All you have to do is move your own web pages to the appropriate folder. If you followed the Apache quick-start guide, your web pages belong in this folder:
C:\Program Files\Apache Group\htdocs
If you followed the IIS quick-start guide, your web pages belong here:
C:\Inetpub\wwwroot
First, remove the files that are already in those folders. It's not smart to leave "default" files lying around. What if a security problem was found with one of these common files? Then your website would be vulnerable.
Next, copy your own web pages and images into the folder. The "home page" of your site should be called index.html (not index.htm). Both Apache and IIS are smart enough to know that when a user visits http://yourname.is-a-geek.com/, they should act as if the user asked for http://yourname.is-a-geek.com/index.html and do the right thing.
For more information about making web pages and graphics, see how do I set up a website?
Step Nine: Test Your Website From The Outside World
We did a lot of work here to give our computer a hostname on the Internet and forward web traffic through the router and firewall. Did we do it right? Only one way to be sure! Access your website from a computer that is not on your home Internet connection, or have a friend try it. For example, if you registered the name myname.is-a-geek.com with DynDNS, your website's address is http://myname.is-a-geek.com/. Try that address from a computer outside your home and see what happens!
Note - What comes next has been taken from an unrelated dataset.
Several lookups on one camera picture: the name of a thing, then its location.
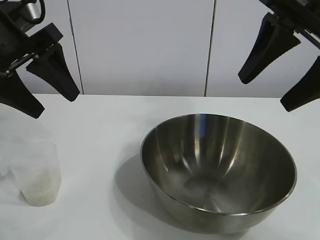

If it works... great! If not, you probably made a mistake in dynamic DNS, port forwarding, firewall configuration or local static IP configuration.

"I followed all the steps and I get my router's login page instead of my home page!"

You are probably trying to access your website by name from behind your router (from one of your own PCs). With many routers, this does not work because the router automatically assumes any web connection to itself from inside your network is an attempt to log into the router's configuration interface. Test from outside your own network or have a friend do that for you. If you can access your home-hosted website from someone else's computer, you don't have a problem. If you want to access your site from a computer behind your router, you'll have to access it at its static local IP address instead of by name. Another possible cause of this problem: you may have turned on your router's "remote router access" feature by mistake. People turn this on by accident because they think it has something to do with hosting a website at home. It doesn't. Turn it off, it is dangerous! You don't want other people accessing your router and changing configuration settings.
Congratulations! You have your own website on the Internet, hosted entirely in your own home. Just remember: your computer must remain on, and connected to the Internet, all the time. Without a web server, there's no website. That's why, if you choose to host at home, I recommend picking up an older computer off the curb, dusting it off, popping in at least 128MB of RAM and firing it up as a web server. Your own PC doesn't wear out, and if security problems are found in the web server, they are more likely to be confined to the less important computer.